Stored data entries:
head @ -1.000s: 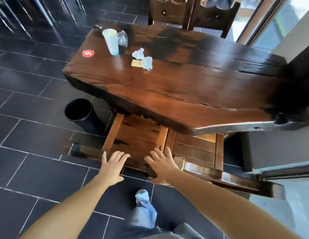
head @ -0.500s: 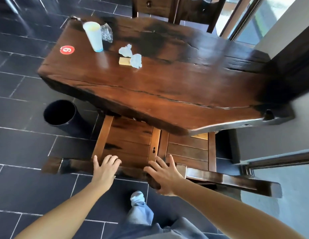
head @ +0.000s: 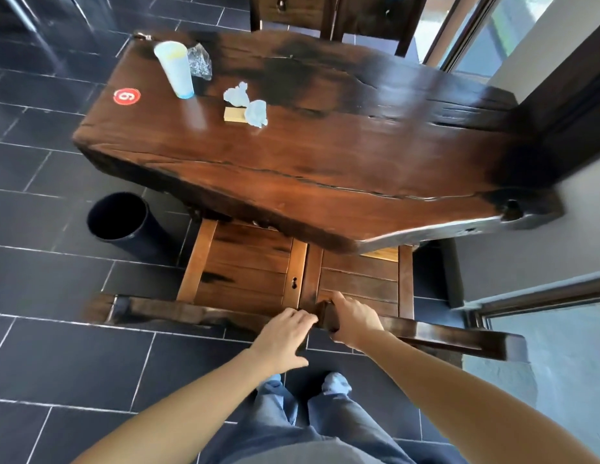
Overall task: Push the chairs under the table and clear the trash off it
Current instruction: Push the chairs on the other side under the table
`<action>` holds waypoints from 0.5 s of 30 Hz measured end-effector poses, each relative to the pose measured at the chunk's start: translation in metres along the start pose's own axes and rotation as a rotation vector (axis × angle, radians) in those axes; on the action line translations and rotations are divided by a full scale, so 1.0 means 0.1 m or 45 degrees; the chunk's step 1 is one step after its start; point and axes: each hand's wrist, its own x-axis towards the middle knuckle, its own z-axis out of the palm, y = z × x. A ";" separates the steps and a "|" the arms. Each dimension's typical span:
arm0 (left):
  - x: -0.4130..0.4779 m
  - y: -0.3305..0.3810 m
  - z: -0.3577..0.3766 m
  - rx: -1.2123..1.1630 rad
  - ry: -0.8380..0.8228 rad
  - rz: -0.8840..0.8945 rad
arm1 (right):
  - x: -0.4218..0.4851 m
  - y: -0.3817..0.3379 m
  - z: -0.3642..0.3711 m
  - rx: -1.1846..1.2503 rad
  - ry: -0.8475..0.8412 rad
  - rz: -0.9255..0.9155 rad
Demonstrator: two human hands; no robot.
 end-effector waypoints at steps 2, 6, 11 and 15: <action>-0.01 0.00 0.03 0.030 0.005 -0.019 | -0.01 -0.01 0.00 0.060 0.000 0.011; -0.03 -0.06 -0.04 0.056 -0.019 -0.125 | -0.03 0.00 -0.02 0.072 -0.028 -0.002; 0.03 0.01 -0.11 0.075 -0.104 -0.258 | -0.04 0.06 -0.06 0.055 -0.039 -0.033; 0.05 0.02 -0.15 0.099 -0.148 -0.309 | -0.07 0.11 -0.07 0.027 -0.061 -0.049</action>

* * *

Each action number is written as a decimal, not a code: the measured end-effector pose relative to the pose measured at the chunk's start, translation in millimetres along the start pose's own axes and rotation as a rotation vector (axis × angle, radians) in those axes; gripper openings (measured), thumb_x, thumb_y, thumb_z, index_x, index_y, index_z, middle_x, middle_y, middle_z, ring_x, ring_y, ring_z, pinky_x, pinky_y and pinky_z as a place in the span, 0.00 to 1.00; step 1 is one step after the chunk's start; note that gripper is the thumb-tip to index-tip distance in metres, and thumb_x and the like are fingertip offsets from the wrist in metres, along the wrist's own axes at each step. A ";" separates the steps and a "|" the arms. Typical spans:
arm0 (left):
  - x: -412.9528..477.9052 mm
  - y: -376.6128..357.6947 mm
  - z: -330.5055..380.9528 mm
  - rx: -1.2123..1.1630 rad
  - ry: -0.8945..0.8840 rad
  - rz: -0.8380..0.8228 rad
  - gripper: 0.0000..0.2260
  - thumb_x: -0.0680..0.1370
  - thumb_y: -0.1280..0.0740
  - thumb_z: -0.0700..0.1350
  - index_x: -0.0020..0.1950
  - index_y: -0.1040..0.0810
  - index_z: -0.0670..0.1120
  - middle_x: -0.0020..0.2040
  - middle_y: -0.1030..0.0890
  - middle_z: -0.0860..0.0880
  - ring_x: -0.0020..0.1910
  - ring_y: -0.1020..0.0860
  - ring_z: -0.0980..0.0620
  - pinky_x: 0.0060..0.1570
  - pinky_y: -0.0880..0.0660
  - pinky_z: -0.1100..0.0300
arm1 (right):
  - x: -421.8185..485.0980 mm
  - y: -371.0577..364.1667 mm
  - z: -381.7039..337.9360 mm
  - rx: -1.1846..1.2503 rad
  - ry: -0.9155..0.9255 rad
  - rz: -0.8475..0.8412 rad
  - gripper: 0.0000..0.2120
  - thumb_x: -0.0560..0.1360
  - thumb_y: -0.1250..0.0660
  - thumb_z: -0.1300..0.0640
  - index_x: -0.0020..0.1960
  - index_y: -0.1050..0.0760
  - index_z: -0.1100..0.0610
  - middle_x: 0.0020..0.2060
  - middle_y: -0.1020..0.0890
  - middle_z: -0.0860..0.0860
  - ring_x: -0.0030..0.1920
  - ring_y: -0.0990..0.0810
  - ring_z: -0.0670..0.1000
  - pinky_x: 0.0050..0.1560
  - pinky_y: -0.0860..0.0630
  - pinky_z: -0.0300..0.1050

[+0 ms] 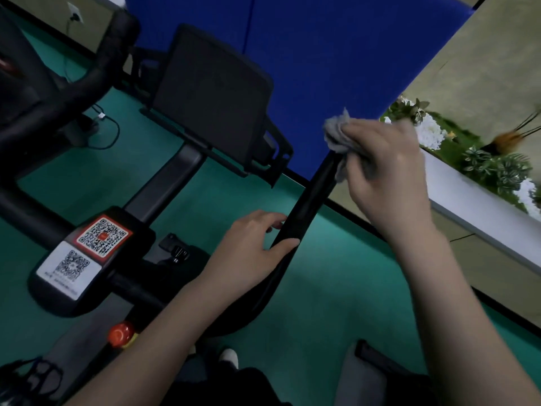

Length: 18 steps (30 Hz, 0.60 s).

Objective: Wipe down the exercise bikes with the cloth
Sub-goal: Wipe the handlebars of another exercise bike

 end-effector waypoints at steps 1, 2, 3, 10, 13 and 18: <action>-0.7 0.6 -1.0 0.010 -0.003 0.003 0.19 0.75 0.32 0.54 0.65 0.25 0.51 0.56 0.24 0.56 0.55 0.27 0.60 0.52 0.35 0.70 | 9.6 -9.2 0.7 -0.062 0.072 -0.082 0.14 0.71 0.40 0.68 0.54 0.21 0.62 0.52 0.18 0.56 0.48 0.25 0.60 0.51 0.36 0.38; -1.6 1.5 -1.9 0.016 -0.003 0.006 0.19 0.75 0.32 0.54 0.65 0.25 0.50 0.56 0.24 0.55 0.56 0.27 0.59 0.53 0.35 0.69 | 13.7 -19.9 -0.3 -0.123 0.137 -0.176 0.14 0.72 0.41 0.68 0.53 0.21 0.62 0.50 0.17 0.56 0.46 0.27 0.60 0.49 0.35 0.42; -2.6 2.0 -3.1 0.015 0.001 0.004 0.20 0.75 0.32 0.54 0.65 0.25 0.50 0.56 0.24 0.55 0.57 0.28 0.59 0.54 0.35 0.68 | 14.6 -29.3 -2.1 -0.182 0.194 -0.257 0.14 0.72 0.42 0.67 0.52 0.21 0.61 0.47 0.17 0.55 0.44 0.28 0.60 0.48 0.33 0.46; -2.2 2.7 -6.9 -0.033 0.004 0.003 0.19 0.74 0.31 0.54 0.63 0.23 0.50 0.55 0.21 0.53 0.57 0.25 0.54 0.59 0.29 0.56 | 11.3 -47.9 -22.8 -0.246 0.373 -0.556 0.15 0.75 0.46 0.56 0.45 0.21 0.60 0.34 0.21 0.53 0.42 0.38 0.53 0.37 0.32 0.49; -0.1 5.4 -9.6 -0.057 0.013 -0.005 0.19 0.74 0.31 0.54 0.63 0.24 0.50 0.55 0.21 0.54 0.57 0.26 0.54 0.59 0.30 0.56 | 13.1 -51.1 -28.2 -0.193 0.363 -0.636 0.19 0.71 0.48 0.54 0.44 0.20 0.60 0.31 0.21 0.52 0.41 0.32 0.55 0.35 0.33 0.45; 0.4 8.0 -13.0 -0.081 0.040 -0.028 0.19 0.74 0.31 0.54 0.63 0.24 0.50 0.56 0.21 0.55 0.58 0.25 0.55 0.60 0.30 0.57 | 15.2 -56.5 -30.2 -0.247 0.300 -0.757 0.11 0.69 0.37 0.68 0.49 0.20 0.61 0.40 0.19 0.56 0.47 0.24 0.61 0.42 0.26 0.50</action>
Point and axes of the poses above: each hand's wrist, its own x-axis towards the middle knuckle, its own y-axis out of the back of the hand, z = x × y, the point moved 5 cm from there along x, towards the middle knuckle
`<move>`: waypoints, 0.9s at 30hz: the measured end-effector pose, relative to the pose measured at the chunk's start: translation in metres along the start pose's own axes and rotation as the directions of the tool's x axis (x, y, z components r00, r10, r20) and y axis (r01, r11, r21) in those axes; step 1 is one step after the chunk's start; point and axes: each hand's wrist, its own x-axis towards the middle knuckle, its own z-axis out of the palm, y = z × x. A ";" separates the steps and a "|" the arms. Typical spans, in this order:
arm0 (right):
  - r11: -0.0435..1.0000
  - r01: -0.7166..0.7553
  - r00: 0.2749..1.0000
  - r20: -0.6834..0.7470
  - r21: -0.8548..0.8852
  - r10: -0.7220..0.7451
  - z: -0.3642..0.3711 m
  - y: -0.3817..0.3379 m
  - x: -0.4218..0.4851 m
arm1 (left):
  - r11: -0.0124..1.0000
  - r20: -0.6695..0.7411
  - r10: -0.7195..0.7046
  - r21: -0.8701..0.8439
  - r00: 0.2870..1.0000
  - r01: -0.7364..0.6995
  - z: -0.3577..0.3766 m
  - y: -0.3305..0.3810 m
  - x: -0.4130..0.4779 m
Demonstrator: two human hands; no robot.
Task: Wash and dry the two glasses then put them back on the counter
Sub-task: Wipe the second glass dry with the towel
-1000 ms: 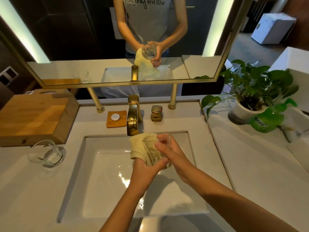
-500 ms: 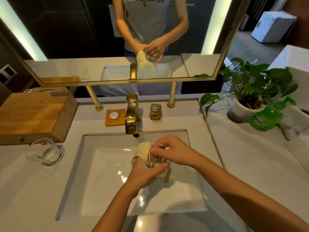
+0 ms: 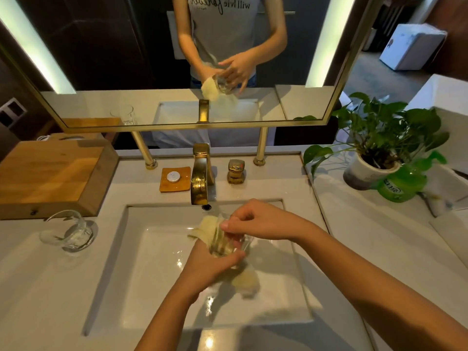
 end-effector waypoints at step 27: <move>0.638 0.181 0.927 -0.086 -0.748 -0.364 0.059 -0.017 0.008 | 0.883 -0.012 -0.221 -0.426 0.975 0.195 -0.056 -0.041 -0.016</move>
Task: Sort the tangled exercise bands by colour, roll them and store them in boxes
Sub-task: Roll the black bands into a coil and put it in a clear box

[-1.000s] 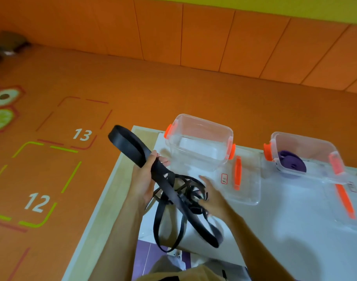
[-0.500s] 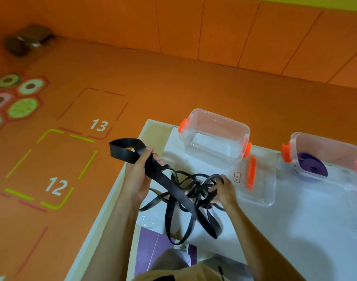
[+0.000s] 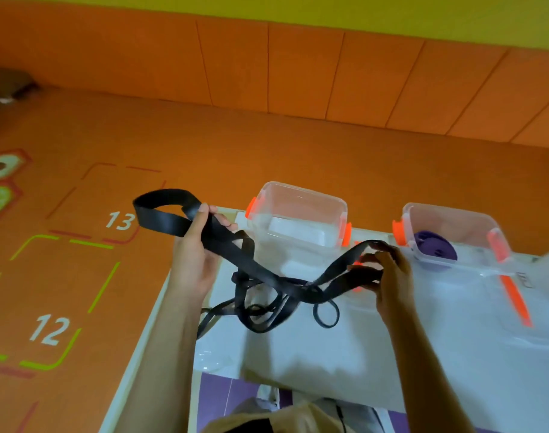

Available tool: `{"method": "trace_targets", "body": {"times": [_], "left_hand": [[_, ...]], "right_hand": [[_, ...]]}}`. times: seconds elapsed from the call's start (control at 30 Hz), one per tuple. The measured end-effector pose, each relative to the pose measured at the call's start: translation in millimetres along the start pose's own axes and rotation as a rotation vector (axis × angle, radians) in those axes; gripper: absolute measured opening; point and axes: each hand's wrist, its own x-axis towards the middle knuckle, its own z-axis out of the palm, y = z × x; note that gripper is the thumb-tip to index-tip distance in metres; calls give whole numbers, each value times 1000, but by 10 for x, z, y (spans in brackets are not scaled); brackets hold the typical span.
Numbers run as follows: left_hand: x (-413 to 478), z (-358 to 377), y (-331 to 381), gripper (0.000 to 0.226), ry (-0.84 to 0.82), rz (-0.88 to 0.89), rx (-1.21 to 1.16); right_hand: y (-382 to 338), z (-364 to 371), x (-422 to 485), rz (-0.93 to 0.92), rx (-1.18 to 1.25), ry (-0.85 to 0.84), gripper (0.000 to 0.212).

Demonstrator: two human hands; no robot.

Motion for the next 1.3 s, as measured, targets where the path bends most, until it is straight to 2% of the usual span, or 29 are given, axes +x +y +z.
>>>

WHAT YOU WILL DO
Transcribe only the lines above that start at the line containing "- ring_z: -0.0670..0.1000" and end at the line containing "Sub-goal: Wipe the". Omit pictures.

RESPONSE AREA
  - ring_z: -0.0670..0.1000
  - pinky_x: 0.0050..0.1560
  - pinky_y: -0.0860..0.0630
  - pinky_z: -0.0300..0.1050

[+0 ms] 

Length: 18 steps (30 Hz, 0.60 s).

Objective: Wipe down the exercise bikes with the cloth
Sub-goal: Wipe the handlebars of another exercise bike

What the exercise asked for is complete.